◆ Task details ◆
Only the lines from the one containing "Find black mesh" to the end of the records should be given again, word for word and in full.

◆ Data section ◆
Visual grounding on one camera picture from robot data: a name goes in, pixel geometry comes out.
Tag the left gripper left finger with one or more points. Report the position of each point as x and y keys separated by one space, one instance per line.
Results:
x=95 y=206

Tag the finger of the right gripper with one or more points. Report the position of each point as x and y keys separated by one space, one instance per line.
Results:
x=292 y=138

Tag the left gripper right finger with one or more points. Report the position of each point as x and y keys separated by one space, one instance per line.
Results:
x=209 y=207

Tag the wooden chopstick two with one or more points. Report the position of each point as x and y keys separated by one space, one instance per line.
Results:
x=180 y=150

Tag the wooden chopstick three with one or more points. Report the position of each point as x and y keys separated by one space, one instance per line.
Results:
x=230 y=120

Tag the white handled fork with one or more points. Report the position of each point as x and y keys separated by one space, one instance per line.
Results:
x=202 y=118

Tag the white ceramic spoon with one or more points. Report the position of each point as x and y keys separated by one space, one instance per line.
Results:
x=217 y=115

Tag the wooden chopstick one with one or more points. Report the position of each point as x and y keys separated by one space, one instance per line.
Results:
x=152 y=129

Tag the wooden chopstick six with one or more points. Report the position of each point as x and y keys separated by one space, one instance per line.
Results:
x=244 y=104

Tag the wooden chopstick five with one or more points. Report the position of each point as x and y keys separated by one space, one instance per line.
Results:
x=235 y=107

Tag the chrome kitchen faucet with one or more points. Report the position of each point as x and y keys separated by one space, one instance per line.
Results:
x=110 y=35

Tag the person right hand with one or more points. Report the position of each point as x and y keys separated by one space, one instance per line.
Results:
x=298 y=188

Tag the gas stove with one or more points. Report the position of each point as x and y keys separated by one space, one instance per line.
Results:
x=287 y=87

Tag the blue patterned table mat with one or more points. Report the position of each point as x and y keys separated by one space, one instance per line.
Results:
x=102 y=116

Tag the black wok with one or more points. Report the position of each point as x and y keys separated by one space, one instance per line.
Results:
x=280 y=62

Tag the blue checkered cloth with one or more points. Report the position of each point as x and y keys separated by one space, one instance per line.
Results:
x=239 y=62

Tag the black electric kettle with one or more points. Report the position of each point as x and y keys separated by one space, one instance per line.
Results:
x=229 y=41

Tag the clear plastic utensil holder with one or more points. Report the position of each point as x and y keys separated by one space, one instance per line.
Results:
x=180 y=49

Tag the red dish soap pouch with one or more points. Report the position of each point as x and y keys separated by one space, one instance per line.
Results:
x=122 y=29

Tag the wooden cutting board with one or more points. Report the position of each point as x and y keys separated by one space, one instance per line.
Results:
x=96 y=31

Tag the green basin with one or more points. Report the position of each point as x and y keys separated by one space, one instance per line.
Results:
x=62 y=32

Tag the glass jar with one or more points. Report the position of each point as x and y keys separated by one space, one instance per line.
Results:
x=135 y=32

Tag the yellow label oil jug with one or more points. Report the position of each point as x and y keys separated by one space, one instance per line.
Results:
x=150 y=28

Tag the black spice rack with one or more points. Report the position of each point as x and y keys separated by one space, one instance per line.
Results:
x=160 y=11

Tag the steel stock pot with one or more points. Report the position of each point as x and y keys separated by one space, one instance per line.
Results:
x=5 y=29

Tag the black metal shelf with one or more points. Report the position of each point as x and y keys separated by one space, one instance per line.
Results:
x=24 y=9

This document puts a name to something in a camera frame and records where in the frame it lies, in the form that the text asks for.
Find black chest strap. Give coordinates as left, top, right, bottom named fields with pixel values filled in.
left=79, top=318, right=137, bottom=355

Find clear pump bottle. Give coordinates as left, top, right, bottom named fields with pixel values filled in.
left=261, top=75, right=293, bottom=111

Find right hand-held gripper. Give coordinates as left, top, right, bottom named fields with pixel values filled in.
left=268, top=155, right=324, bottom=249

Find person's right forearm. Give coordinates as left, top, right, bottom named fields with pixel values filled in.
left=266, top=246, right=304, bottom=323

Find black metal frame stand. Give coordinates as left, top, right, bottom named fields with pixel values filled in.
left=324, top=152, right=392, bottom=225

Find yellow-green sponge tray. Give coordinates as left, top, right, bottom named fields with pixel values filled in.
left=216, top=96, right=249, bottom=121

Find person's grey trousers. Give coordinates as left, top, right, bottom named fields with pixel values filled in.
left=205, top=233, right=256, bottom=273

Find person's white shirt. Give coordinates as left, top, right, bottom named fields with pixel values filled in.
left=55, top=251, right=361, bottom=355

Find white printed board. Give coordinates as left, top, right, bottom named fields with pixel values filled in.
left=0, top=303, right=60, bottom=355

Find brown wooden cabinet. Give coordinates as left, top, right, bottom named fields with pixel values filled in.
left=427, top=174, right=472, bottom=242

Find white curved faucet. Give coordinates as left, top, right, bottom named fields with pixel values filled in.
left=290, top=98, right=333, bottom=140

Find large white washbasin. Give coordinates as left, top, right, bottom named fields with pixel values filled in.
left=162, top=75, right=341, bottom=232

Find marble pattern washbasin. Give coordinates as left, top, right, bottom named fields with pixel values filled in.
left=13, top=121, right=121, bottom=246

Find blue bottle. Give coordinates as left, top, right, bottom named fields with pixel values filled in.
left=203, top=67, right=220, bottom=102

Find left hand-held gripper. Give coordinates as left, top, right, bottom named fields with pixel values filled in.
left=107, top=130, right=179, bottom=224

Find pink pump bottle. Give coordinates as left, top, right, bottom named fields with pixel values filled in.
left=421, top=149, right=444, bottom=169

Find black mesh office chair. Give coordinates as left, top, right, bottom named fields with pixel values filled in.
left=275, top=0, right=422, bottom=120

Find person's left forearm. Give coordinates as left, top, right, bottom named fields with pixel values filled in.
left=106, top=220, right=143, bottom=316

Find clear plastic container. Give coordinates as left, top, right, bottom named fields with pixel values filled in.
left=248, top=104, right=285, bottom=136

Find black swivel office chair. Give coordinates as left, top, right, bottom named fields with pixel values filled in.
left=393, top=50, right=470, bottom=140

◆ Final answer ◆
Find black mesh office chair. Give coordinates as left, top, right, bottom named fields with pixel values filled in.
left=275, top=0, right=422, bottom=120

Find person's left forearm. Give coordinates as left, top, right, bottom named fields with pixel values filled in.
left=106, top=220, right=143, bottom=316

Find clear plastic container. Give coordinates as left, top, right, bottom named fields with pixel values filled in.
left=248, top=104, right=285, bottom=136

Find black swivel office chair. Give coordinates as left, top, right, bottom named fields with pixel values filled in.
left=393, top=50, right=470, bottom=140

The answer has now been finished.